New FBI acting director McCabe considered a respected, bureau man
The man taking over an FBI under the spotlight after the firing of director James Comey — is described as a respected and a fast-rising member of the bureau with a past focus on terrorism. The shakeup of the federal investigation agency — in the midst of probes into alleged Russian interference in the US presidential election — took some Democratic lawmakers by surprise and raised charges of a “Nixonian” move by the Trump administration. Andrew McCabe, who joined the FBI 20 years ago and was promoted to deputy director last year, was named acting FBI director, a Justice Department official said. It’s unclear who Trump will nominate to replace Comey, but Senate Democrats could insist on a special prosecutor for the Russia campaign probe as a condition of voting for a replacement, a senior Democratic aide said. McCabe, who is considered to be well-respected inside the FBI, recently surfaced in reports that Trump’s chief of staff sought agency help to knock down stories about Russia and the campaign late last year. In the end, the FBI did not get involved, and the White House said there was nothing improper. A law enforcement source said FBI officials also did not consider any lines to have been crossed.

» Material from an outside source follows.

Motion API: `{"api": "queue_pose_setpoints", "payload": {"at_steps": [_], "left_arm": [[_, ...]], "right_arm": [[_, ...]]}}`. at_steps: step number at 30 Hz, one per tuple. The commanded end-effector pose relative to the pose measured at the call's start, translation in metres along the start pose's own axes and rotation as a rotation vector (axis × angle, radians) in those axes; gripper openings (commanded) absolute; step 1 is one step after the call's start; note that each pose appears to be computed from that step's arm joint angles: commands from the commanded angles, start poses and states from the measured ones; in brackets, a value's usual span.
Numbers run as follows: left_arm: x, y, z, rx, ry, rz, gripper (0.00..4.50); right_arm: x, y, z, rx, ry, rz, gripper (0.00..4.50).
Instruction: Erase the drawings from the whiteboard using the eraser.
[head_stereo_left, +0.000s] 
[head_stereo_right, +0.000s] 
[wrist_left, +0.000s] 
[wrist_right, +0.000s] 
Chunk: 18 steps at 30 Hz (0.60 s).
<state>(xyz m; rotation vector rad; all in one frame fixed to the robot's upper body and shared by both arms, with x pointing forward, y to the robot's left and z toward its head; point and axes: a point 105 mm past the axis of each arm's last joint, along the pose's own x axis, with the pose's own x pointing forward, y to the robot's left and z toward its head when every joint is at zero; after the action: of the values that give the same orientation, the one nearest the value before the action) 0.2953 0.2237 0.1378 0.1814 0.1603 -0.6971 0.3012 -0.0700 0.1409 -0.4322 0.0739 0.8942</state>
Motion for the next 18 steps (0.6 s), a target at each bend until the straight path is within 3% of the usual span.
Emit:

McCabe joined the FBI as a special agent in 1996 working out of New York, where he focused on organized crime. He was promoted to a unit focusing on counterterrorism and extraterritorial investigations of Sunni extremists in 2006, and in 2016 was promoted to deputy director of the FBI. At the time Comey said in a statement that “Andy’s 19 years of experience, combined with his vision, judgment, and ability to communicate make him a perfect fit for this job.”